Здесь сила заменяла искусство. Кривая сабля его так и мелькала в воздухе. Григорию некогда было нападать — он едва успевал отбиваться. А пан все наступал. Его тяжелый, большой конь напирал грудью на сухопарого «степняка» и заставлял подаваться назад, все дальше и дальше в кусты.
V. После битвы
— Боярин! Он тебе плечо зарубил?!
— Ничего, пустое. Хорошо, что ты цел остался — близко было…
— Что и говорить! Совсем на краю могилы стоял. И что со мной сталось, понять не могу! Словно одурел. Ведь знаю, что сейчас конец мне, а саблю поднять силы нет. Кабы не ты — шабаш. Спасибо тебе! Вот уж спасибо! Век не забуду. Дай-ка-сь, я тебе плечо перевяжу.
— После. Теперь к саням пойдем. Вишь, лошади совсем в кусты зашли да бьются: опрокинут сани, чего доброго, либо ускачут.

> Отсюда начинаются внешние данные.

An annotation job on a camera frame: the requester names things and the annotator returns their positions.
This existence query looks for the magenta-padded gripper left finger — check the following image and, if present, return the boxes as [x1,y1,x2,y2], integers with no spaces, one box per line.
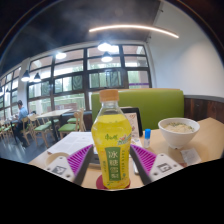
[44,143,95,187]

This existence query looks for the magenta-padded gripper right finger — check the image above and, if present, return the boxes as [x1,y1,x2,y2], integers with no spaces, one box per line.
[129,143,185,187]

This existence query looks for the yellow drink bottle orange cap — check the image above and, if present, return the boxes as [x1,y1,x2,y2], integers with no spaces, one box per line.
[90,88,133,191]

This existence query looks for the printed white paper sheet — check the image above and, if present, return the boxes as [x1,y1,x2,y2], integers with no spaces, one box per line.
[46,131,96,156]

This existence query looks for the small blue-capped white bottle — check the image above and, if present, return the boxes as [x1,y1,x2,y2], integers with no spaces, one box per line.
[143,128,152,150]

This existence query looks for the white ceramic bowl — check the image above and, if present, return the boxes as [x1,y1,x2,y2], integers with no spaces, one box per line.
[157,117,201,150]

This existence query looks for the small white paper packet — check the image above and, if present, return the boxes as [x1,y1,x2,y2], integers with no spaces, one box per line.
[180,147,203,167]

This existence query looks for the wooden chairs with green seats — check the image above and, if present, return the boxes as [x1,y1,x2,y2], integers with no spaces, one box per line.
[0,108,86,150]

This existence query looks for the light wooden dining table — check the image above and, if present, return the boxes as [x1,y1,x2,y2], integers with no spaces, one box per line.
[35,108,73,143]

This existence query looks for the green upholstered bench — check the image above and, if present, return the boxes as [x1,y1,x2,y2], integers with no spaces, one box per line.
[90,87,186,131]

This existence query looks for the person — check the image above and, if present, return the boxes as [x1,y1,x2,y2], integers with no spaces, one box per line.
[13,99,31,148]

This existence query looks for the black pendant lamps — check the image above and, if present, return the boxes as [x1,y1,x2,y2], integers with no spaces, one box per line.
[20,41,115,84]

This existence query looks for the curved linear ceiling light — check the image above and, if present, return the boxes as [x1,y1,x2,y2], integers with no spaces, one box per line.
[88,23,181,40]

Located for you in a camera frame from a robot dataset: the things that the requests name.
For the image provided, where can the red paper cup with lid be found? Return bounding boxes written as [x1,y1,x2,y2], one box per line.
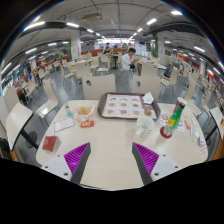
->
[173,96,188,114]

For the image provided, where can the red flat box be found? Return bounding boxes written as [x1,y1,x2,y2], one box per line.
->
[42,135,58,153]

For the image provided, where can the ceiling air conditioner unit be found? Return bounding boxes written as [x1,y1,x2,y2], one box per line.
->
[81,12,104,23]

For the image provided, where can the clear crumpled food wrapper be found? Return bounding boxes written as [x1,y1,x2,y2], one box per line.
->
[72,101,98,124]

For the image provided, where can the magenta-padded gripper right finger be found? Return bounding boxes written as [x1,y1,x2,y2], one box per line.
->
[131,142,183,186]

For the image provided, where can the green plastic drink bottle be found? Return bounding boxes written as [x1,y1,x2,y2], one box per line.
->
[163,101,187,138]

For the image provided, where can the beige cafeteria chairs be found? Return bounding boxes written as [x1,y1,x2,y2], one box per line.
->
[3,49,224,128]

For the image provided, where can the white polka-dot cup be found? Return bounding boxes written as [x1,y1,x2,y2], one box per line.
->
[135,115,156,137]

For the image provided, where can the colourful sticker sheet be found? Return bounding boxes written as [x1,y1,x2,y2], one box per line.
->
[159,111,193,133]

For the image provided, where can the ceiling strip lights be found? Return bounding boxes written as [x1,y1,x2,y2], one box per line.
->
[0,9,224,78]

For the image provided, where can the small red paper carton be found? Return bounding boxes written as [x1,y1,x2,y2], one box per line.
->
[80,119,96,129]

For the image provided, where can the small blue sanitizer bottle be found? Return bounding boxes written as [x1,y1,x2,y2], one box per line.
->
[64,104,73,118]

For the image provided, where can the person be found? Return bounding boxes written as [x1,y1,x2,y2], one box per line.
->
[120,47,138,72]
[102,42,114,56]

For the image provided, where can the clear plastic packet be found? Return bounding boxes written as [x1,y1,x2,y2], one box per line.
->
[189,127,201,145]

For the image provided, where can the white printed card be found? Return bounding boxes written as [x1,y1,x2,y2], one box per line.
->
[53,115,76,133]

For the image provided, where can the black bag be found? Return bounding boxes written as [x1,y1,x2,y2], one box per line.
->
[0,137,12,160]

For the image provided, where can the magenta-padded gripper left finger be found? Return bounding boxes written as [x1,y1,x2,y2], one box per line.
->
[41,142,92,186]

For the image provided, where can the white paper napkin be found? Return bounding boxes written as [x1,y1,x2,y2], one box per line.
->
[141,91,155,105]

— Не уйдут кони. Успеется. Поверни-ка плечо поскорей. И-и, какая рана! Как ее не перевязать? Этак и кровью изойти можно… Мы ее сейчас затянем — рану-то…
Часть вторая
I. Не от мира сего
В соборе Ивана Великого в Москве только что отошла обедня. Был праздник Успения, а потому молящихся было много. Народ густыми толпами выходил из храма и, замешкавшись ненадолго на паперти, в последний раз осеняя себя крестным знаменьем, расходился в разные стороны.
Уже после того как выбрались из храма наиболее усердные богомолки-старухи и даже разбрелись нищие, стеной стоящие подле паперти и на ней, из церкви вышел последний молящийся.
Это был очень высокий и очень худощавый молодой человек. Узкие плечи и впалая грудь не говорили в пользу его здоровья; то же самое можно было сказать и об изжелто-бледном цвете его лица. Вся фигура его, несмотря на большой рост, выглядела какой-то немощной, расслабленной.
Он довольно долго стоял на паперти, истово крестясь, потом, вздохнув, стал спускаться с паперти и, только отойдя на несколько шагов от храма, прикрыл шапкой свои жидкие, прямые, очень светлые волосы. Шел он сгорбившись и при ходьбе неуклюже размахивал длинными, худыми, как щепки, руками. Сколько могло быть, ему лет? Смотря на его лицо, это было довольно трудно определить. Усы его еще только пробивались, на подбородке был лишь едва заметный пушок, но все же молодостью от этого лица не веяло. В нем было что-то старческое. В глазах не было юношеского блеска; светло-голубые, словно выцветшие, они смотрели грустно-мечтательно.
Шедшего звали Александром Лазаревичем. Он был старшим сыном боярина Лазаря Павловича Двудесятина.
II. Два солнца
День стоял чудный. Было бы жархо, если бы легкий ветерок не умерял жары.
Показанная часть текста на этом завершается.